Just to give you an idea of how long a heater can hold heat……I have repiped houses where the heater was off for 2 days and when the water was turned back on (but not the breaker) the water was still hot. It had only dropped a few degrees. This is only true for modern heaters with insulated pipes and heat traps. Older heaters will lose quite a bit of heat though due to poor insulation. 



egads said:


> A timer on a regular tank type is always a good idea.

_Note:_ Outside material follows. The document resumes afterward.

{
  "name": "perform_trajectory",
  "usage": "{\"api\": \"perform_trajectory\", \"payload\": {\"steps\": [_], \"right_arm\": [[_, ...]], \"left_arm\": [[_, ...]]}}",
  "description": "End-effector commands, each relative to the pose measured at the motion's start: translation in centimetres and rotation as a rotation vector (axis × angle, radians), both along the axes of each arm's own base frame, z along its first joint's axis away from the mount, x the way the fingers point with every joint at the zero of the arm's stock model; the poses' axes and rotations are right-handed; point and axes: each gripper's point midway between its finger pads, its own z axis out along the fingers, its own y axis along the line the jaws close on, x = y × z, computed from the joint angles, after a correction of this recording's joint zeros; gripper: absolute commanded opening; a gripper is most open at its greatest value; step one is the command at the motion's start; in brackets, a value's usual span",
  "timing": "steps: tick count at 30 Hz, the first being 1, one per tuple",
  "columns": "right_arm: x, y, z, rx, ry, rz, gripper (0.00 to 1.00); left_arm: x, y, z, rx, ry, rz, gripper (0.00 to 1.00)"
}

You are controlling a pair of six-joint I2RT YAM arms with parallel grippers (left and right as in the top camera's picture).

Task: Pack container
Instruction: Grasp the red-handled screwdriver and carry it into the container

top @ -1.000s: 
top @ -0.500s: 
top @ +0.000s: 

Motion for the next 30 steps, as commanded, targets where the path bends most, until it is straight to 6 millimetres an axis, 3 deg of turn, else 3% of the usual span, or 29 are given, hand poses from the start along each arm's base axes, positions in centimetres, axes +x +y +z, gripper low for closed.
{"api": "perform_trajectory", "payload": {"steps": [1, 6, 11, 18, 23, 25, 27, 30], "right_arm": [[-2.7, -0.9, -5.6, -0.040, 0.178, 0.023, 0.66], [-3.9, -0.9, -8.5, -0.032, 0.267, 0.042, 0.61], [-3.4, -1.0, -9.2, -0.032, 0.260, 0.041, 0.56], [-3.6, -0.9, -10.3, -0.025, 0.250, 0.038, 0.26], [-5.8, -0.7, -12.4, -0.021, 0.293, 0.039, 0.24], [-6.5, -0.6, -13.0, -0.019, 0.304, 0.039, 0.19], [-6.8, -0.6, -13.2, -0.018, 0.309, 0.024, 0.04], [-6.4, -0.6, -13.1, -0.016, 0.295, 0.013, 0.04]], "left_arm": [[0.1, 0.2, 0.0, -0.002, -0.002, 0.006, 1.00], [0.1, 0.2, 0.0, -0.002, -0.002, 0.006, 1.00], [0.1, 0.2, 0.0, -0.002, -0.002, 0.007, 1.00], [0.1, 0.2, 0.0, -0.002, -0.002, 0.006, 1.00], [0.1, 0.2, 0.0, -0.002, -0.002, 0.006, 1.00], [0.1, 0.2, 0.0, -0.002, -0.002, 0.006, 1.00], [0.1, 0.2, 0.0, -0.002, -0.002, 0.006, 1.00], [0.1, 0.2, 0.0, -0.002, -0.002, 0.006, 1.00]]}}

I wonder how many folks with electric water heaters in vacation homes forget to turn them off when leaving?


----------



## Toronto Sparky (Apr 12, 2009)

I have been told over and over again that the "On Demand" water heaters are ok for showers and baths , but not near hot enough for dish washers or even clothes washers (to a lesser degree)
Dish washers need to be up around 160-180 degrees to sanitize plus the detergent will not desolve at lower temps.


----------



## Toronto Sparky (Apr 12, 2009)

The timers on water heaters are for us folks that have "time of day" "smart meter" billing.


----------



## JohnJ0906 (Jan 22, 2007)

Mountain Electrician said:


> I've wired one...(3) 40A circuits, did require a service upgrade...and yes, it did dim the lights..even when it was the only load turned on.


I had the same experience.


----------



## Protech (Aug 6, 2009)

Yeah you can save a little by being on a "load shifted" billing setup with one.



Toronto Sparky said:


> The timers on water heaters are for us folks that have "time of day" "smart meter" billing.


----------